SEVEN SPRINGS -- Spring Creek allowed the big inning.

Princeton returned the favor.

Chris Nichols' two-RBI double fueled a fifth-inning uprising, and the Gators turned back the Dawgs, 7-4, in the Carolina 1-A Conference baseball opener for both teams Thursday afternoon.

Down 2-0 after three innings, Princeton (3-5 overall, 0-1 CC) juiced the bases in the fourth inning. Austin Hinton singled and moved into scoring position on Blake Schultze's double to center field.

Matt Stigile drew a walk to load the sacks.

Spring Creek's coaches reminded their infielders to work the runners, especially Schultze, who wandered several feet off second base. Schultze eventually coaxed pitcher Corey Howell into an errant throw, and the miscue started a four-run surge.

Anthony Martin plated Schultze with a ground-rule double. Stigile and Martin scored on Drew McCoy's two-RBI single to cap the scoring.

The Gators (5-6, 1-0) came back one inning later.

Ricky Brayboy's one-out single set the table for Nichols, who slapped a bases-clearing, first-pitch breaking ball down the right-field line. Nichols advanced to third on a wild pitch and scored on Wyatt Janning's RBI groundout.

An infield error allowed Will Janning to score for the 6-4 lead.

"I thought 'Mo' was in our dugout and he went over there to the third-base line," said Dawgs head coach Bruce Proctor of the momentum-swinging inning. "You have to give them a lot of credit, they did a good job. I thought our kids played hard and that's all you can ask them to do. We've got to tip our cap to Spring Creek and move on to the next conference game."

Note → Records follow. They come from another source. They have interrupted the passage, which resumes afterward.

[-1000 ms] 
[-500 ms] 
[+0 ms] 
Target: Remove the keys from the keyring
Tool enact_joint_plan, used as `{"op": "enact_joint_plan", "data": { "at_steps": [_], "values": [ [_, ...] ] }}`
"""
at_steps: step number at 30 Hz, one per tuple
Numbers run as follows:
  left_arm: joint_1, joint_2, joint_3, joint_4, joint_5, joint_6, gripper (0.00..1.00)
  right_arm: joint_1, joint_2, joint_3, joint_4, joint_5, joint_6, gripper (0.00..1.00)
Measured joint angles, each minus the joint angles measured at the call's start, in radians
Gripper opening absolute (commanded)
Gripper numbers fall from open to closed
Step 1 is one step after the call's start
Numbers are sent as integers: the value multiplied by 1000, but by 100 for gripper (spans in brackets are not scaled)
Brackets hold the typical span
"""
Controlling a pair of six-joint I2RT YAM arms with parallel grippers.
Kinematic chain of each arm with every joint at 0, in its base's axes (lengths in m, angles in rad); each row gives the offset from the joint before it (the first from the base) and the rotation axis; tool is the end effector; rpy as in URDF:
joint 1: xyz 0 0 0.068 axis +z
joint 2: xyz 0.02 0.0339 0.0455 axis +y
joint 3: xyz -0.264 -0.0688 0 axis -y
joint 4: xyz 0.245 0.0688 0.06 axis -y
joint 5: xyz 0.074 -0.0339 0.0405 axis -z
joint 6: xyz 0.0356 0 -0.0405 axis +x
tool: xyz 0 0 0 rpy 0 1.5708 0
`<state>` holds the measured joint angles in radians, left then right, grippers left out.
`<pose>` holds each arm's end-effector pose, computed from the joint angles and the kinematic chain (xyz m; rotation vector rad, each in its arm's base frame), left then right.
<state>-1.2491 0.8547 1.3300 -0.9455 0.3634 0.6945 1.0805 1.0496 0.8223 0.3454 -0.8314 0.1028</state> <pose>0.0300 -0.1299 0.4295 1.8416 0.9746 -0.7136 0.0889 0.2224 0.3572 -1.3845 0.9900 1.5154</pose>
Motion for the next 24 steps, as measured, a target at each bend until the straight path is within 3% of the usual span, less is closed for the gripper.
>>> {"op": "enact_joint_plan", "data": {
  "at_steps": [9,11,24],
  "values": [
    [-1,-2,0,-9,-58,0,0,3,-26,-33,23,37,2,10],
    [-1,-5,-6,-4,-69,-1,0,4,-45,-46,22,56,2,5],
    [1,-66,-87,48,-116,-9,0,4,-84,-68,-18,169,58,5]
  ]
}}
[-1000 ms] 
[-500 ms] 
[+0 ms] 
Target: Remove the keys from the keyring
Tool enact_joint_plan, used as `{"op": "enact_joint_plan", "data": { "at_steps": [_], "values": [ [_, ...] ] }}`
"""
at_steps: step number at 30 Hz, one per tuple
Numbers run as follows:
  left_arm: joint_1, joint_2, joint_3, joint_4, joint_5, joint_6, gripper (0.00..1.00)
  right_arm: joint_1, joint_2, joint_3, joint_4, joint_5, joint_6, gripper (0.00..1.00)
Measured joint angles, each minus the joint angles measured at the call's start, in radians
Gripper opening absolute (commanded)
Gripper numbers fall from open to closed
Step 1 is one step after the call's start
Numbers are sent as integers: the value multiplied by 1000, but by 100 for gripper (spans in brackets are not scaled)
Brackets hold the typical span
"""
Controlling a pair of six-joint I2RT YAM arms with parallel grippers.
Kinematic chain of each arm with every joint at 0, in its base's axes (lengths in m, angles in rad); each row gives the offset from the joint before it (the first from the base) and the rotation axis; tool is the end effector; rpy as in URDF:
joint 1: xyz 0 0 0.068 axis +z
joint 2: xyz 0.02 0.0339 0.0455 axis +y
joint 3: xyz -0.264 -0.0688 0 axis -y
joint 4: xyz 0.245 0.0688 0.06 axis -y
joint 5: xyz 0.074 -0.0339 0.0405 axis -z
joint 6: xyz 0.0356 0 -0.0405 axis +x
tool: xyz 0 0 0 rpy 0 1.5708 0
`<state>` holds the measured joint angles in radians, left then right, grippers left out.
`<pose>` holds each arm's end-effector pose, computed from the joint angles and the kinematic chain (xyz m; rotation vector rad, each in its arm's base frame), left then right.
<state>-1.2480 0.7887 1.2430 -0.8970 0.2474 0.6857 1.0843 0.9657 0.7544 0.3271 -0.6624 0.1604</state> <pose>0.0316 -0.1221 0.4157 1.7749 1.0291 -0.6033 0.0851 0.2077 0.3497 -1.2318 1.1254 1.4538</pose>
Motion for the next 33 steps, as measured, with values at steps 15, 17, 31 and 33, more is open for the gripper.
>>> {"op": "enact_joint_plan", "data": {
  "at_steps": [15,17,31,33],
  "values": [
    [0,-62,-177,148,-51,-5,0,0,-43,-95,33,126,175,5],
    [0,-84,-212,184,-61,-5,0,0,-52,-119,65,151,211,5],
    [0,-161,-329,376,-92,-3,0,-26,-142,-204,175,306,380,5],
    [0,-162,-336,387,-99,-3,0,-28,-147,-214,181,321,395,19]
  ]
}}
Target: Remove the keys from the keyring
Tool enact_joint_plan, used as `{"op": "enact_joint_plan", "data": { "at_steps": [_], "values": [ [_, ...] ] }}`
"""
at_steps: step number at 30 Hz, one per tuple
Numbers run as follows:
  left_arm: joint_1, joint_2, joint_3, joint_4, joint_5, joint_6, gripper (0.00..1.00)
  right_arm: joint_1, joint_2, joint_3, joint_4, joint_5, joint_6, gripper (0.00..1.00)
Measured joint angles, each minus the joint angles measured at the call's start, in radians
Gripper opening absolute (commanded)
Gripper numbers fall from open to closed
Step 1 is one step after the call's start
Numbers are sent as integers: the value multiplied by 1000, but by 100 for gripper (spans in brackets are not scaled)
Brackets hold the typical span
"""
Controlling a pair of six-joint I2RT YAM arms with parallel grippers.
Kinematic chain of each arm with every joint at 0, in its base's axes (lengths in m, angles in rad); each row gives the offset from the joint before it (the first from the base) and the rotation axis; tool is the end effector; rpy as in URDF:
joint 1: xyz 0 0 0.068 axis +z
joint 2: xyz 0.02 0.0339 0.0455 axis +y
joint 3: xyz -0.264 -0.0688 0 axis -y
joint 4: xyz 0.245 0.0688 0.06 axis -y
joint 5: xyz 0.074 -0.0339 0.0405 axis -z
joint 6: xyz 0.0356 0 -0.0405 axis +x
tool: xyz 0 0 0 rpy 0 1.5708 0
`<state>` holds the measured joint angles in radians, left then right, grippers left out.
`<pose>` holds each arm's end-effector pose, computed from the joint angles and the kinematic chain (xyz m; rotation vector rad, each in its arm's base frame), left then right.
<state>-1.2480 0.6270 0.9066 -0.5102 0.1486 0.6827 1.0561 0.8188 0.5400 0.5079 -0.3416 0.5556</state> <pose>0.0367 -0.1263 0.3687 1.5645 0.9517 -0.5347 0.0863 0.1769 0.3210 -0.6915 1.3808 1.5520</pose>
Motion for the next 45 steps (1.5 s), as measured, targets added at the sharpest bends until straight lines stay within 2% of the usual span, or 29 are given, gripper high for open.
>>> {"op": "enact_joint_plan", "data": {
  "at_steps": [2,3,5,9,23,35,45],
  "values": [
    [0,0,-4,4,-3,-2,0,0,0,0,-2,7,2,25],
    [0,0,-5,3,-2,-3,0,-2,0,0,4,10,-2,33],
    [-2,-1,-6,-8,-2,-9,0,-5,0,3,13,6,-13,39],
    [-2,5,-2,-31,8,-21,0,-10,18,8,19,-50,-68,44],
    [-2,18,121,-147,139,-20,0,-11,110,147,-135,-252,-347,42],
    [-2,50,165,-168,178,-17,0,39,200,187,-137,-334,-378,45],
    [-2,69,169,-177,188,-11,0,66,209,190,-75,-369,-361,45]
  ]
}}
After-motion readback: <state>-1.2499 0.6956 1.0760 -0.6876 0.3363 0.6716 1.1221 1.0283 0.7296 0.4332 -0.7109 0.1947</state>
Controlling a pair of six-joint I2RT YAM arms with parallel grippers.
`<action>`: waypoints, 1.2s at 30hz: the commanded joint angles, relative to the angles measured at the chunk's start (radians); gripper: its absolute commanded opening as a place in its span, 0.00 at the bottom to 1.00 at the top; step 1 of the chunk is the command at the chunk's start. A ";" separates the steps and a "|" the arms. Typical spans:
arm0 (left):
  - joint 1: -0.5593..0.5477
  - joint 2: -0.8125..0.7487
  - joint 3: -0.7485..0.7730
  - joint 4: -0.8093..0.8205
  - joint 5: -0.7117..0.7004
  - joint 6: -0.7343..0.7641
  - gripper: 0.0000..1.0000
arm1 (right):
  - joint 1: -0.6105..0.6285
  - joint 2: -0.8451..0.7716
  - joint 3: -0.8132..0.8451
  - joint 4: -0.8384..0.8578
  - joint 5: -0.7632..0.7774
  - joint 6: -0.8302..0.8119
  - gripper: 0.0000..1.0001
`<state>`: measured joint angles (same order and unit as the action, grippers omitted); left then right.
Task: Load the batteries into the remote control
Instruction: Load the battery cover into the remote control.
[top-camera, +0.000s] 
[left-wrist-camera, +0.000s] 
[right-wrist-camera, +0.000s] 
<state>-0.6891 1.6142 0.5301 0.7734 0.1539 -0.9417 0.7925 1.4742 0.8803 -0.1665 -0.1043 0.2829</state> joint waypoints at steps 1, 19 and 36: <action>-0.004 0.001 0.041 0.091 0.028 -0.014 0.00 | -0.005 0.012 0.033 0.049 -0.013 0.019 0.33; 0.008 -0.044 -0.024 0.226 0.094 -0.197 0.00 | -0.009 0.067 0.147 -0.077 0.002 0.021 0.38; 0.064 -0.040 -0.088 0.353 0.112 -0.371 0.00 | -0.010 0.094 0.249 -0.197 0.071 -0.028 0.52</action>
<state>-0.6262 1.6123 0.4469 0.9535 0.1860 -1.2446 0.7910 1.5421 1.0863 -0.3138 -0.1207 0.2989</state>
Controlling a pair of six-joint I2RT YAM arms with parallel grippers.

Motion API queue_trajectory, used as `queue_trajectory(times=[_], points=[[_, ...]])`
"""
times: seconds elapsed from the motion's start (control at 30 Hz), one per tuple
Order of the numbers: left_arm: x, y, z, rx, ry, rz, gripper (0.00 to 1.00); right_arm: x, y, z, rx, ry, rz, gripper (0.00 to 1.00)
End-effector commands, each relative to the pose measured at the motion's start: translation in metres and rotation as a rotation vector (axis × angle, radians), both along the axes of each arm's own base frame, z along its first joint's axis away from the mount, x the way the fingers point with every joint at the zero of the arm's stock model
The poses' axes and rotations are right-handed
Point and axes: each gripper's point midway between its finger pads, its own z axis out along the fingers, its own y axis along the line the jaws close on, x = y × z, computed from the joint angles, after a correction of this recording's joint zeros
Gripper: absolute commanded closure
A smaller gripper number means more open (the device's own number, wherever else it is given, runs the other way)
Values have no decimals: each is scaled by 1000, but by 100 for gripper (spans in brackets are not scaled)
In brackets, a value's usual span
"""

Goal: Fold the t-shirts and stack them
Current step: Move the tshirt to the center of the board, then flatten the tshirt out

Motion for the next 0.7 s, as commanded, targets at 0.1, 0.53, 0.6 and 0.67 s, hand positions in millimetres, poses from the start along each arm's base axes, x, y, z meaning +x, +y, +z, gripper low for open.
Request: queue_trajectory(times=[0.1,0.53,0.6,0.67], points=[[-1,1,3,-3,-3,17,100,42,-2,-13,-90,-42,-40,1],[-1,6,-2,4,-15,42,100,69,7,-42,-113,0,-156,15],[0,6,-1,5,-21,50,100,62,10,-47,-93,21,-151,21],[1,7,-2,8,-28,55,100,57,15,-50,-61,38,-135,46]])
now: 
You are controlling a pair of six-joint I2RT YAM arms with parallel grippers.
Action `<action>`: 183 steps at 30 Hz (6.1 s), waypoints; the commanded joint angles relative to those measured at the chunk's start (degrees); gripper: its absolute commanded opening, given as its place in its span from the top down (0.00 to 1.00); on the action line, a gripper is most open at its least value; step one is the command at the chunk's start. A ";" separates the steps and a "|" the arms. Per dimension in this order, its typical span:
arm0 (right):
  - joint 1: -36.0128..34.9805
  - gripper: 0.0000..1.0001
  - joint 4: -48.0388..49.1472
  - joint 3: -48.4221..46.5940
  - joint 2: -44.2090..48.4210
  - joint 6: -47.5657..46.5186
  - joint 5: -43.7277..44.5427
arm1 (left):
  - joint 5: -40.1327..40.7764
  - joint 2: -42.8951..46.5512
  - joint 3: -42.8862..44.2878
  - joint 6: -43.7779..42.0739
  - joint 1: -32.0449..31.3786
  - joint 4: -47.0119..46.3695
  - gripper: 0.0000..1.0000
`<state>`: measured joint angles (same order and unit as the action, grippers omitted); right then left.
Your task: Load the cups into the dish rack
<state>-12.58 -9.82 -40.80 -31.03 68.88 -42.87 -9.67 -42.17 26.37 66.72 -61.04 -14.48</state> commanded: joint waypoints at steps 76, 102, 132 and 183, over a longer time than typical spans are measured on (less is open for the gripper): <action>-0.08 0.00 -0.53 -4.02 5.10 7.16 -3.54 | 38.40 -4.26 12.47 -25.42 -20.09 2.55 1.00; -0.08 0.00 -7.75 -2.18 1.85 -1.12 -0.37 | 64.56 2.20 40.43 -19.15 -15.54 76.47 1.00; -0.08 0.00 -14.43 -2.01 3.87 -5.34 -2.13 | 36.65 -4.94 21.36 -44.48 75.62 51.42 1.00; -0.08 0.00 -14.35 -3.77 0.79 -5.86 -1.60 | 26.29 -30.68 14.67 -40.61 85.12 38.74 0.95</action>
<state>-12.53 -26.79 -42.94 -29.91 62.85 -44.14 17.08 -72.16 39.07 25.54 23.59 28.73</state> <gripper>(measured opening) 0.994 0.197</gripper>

Four of Spring Creek's seven runs came via a walk or hit batsman. The Gators mustered just five hits against Hinton, who took the mound loss, and reliever Forrest Stewart.

"They helped us out," said Gators head coach Heath Whitfield. "But we preach patience up there (at the plate), and we did a good job of that. We made their pitchers throw strikes, and did a good job of getting on base.

"We really didn't chase a lot of bad pitches. Finally, we came through when we needed to."

Spring Creek added a single run in the sixth.

Duane Gurganus claimed the pitching win in relief of Howell. The senior right-hander limited the Dawgs to three hits and struck out two in 3 1/3 innings of work. Howell permitted four runs (three earned) on seven hits and fanned three Princeton batters.